# MATERIAL FOR THIS TASK
________________________

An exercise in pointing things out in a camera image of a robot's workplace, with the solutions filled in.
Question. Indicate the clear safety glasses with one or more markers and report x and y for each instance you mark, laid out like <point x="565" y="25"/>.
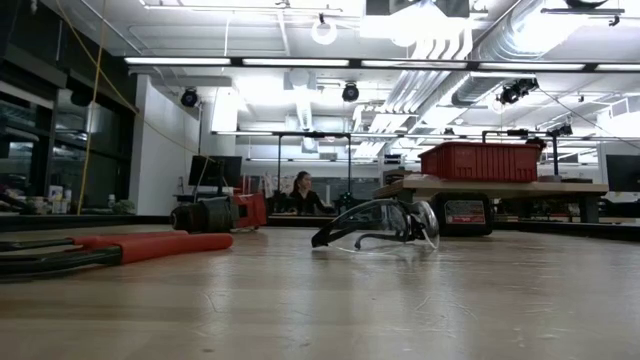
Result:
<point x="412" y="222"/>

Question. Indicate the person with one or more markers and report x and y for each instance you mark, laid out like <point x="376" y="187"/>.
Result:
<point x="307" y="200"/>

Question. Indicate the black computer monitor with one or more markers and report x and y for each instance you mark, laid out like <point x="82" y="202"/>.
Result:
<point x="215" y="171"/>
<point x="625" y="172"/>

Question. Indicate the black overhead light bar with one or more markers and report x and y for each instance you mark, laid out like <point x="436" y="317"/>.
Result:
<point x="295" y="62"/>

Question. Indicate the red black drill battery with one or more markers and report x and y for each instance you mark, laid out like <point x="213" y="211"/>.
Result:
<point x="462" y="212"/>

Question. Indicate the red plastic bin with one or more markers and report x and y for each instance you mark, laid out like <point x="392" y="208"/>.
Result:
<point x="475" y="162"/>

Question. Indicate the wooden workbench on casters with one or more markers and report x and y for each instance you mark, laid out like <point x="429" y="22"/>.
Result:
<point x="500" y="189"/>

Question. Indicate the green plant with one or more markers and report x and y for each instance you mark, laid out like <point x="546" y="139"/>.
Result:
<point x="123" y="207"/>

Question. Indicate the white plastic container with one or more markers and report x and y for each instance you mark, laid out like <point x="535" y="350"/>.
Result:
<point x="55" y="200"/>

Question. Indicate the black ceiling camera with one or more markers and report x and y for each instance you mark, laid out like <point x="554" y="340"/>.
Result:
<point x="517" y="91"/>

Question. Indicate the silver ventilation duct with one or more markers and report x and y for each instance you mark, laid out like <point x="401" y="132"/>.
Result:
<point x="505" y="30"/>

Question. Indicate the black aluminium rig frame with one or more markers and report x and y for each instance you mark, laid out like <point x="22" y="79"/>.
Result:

________________________

# TASK OBJECTIVE
What is needed is an exact copy of the data, with the pictures removed.

# ANSWER AREA
An exercise in pointing things out in a camera image of a robot's workplace, with the solutions filled in.
Question. Indicate the clear safety glasses with one or more markers and report x and y for each instance you mark, laid out like <point x="565" y="25"/>.
Result:
<point x="412" y="222"/>

Question. Indicate the person with one or more markers and report x and y for each instance you mark, laid out like <point x="376" y="187"/>.
Result:
<point x="307" y="200"/>

Question. Indicate the black computer monitor with one or more markers and report x and y for each instance you mark, laid out like <point x="82" y="202"/>.
Result:
<point x="215" y="171"/>
<point x="625" y="172"/>

Question. Indicate the black overhead light bar with one or more markers and report x and y for each instance you mark, laid out like <point x="436" y="317"/>.
Result:
<point x="295" y="62"/>

Question. Indicate the red black drill battery with one or more markers and report x and y for each instance you mark, laid out like <point x="213" y="211"/>.
Result:
<point x="462" y="212"/>

Question. Indicate the red plastic bin with one or more markers and report x and y for each instance you mark, laid out like <point x="392" y="208"/>.
Result:
<point x="475" y="162"/>

Question. Indicate the wooden workbench on casters with one or more markers and report x and y for each instance you mark, laid out like <point x="429" y="22"/>.
Result:
<point x="500" y="189"/>

Question. Indicate the green plant with one or more markers and report x and y for each instance you mark, laid out like <point x="546" y="139"/>.
Result:
<point x="123" y="207"/>

Question. Indicate the white plastic container with one or more markers and report x and y for each instance you mark, laid out like <point x="535" y="350"/>.
Result:
<point x="55" y="200"/>

Question. Indicate the black ceiling camera with one or more markers and report x and y for each instance you mark, laid out like <point x="554" y="340"/>.
Result:
<point x="517" y="91"/>

Question. Indicate the silver ventilation duct with one or more markers and report x and y for each instance you mark, laid out like <point x="401" y="132"/>.
Result:
<point x="505" y="30"/>

Question. Indicate the black aluminium rig frame with one or more markers and report x and y for each instance you mark, laid out like <point x="22" y="79"/>.
Result:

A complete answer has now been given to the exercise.